Your goal.
Extract every entry word for word. Skip the pictures.

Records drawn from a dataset
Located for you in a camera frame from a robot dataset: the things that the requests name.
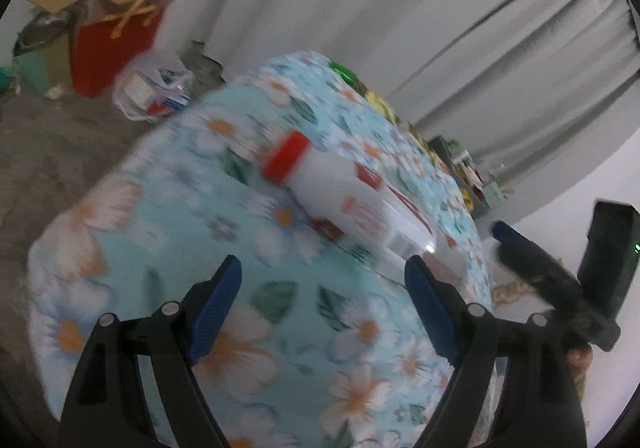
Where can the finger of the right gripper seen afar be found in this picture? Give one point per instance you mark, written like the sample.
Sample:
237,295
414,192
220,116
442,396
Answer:
534,265

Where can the white bottle red cap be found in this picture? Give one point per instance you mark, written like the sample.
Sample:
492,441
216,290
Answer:
350,203

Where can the clear plastic bag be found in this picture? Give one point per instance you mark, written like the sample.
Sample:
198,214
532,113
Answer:
153,86

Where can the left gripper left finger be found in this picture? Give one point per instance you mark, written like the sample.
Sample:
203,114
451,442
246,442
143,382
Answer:
105,405

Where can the grey cabinet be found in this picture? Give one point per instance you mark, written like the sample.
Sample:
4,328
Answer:
480,190

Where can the red gift bag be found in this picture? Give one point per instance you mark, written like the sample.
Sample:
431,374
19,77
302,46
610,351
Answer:
97,58

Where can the person's right hand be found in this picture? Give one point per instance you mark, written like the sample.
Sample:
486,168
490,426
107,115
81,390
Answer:
579,359

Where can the grey curtain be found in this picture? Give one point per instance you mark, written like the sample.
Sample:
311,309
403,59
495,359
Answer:
520,83

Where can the green snack bag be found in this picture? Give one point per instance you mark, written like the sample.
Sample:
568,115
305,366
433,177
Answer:
347,75

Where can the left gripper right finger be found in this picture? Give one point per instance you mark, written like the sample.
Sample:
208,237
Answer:
537,403

Answer to this task.
Located for you in a camera frame from a robot dataset: the things that the requests name.
Where can the finger of the right gripper seen afar be found in this picture? Give one point per instance you mark, written like the sample.
Sample:
237,295
414,192
220,116
442,396
Answer:
534,265

Where can the white bottle red cap be found in this picture? Give one point per instance you mark, written like the sample.
Sample:
492,441
216,290
Answer:
350,203

Where can the clear plastic bag be found in this picture? Give one point per instance you mark, written like the sample.
Sample:
198,214
532,113
Answer:
153,86

Where can the left gripper left finger be found in this picture? Give one point per instance you mark, written like the sample.
Sample:
203,114
451,442
246,442
143,382
Answer:
105,405

Where can the grey cabinet be found in this picture? Give one point per instance you mark, written like the sample.
Sample:
4,328
Answer:
480,190

Where can the red gift bag be found in this picture? Give one point per instance you mark, written like the sample.
Sample:
431,374
19,77
302,46
610,351
Answer:
97,58

Where can the person's right hand be found in this picture? Give one point per instance you mark, written like the sample.
Sample:
486,168
490,426
107,115
81,390
Answer:
579,359

Where can the grey curtain be found in this picture? Give one point per instance you mark, written like the sample.
Sample:
311,309
403,59
495,359
Answer:
520,83

Where can the green snack bag be found in this picture? Give one point per instance you mark, written like the sample.
Sample:
568,115
305,366
433,177
Answer:
347,75

Where can the left gripper right finger be found in this picture? Give one point per instance you mark, written like the sample.
Sample:
208,237
Answer:
537,403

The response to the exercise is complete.